Material for this exercise: Begin
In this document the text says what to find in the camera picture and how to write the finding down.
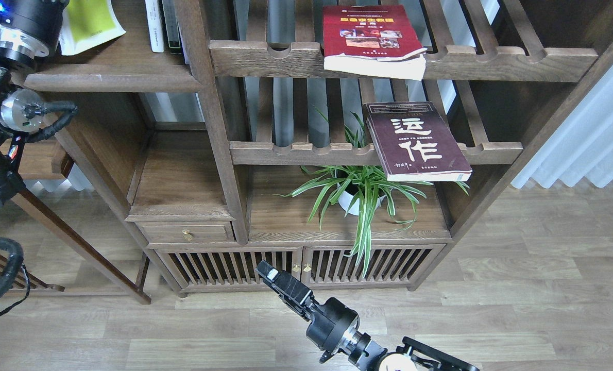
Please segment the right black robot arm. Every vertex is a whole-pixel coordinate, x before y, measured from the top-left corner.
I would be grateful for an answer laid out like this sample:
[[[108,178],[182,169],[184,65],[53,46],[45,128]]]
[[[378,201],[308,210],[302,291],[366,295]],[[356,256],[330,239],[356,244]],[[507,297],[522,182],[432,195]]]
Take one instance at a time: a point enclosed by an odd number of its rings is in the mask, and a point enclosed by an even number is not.
[[[389,352],[358,331],[358,313],[331,297],[322,305],[314,298],[308,286],[289,272],[279,271],[263,260],[256,267],[265,284],[302,319],[309,322],[306,337],[323,351],[320,363],[337,353],[360,370],[476,370],[476,366],[429,347],[405,336],[403,345]]]

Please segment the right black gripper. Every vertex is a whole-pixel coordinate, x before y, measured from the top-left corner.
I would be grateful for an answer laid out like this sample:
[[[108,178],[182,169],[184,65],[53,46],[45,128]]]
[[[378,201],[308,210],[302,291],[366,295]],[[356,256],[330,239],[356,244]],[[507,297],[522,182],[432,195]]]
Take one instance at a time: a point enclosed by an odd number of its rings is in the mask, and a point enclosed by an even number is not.
[[[320,363],[325,363],[339,352],[346,355],[354,352],[360,338],[356,311],[334,297],[321,305],[309,287],[265,260],[260,261],[255,271],[293,312],[310,322],[306,336],[323,350]]]

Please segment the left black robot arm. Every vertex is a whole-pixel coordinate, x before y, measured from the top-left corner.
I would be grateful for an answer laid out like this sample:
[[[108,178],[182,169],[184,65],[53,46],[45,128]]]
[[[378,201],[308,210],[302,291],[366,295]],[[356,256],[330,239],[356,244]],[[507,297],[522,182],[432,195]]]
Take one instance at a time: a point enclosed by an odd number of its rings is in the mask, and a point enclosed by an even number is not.
[[[12,82],[54,54],[67,1],[0,1],[0,207],[26,189],[19,175],[24,146],[53,137],[78,113],[71,101],[46,103]]]
Material for this exercise: End
- What the exercise asks -
Leaving the images out, return every record exactly.

- Response to this exercise -
In this document the text says what to find in the camera picture and how to write the finding down.
Please segment the right black robot arm. Every vertex is a whole-pixel coordinate, x before y, measured from the top-left corner.
I would be grateful for an answer laid out like this sample:
[[[108,178],[182,169],[184,65],[53,46],[45,128]]]
[[[378,201],[308,210],[302,291],[366,295]],[[356,256],[330,239],[356,244]],[[507,297],[522,182],[432,195]]]
Take one instance at a time: a point enclosed by an odd number of its rings is in the mask, and a point enclosed by an even number is not.
[[[389,352],[358,331],[358,313],[331,297],[322,305],[314,298],[308,286],[289,272],[279,271],[263,260],[256,267],[265,284],[302,319],[309,322],[306,337],[323,351],[320,363],[337,353],[360,370],[476,370],[476,366],[429,347],[405,336],[403,345]]]

Please segment the right black gripper. Every vertex is a whole-pixel coordinate, x before y, measured from the top-left corner.
I would be grateful for an answer laid out like this sample:
[[[108,178],[182,169],[184,65],[53,46],[45,128]]]
[[[378,201],[308,210],[302,291],[366,295]],[[356,256],[330,239],[356,244]],[[507,297],[522,182],[432,195]]]
Take one instance at a time: a point enclosed by an odd number of its rings is in the mask, and a point enclosed by an even number is not.
[[[320,363],[325,363],[339,352],[346,355],[354,352],[360,338],[356,311],[334,297],[321,305],[309,287],[265,260],[260,261],[255,271],[293,312],[310,322],[306,336],[323,350]]]

Please segment the left black robot arm. Every vertex is a whole-pixel coordinate, x before y, measured from the top-left corner.
I would be grateful for an answer laid out like this sample:
[[[108,178],[182,169],[184,65],[53,46],[45,128]]]
[[[378,201],[308,210],[302,291],[366,295]],[[356,256],[330,239],[356,244]],[[507,297],[522,182],[432,195]]]
Take one instance at a time: a point enclosed by an odd number of its rings is in the mask, and a point enclosed by an even number is not.
[[[12,82],[54,54],[67,1],[0,1],[0,207],[26,189],[19,175],[24,146],[53,137],[78,113],[71,101],[46,103]]]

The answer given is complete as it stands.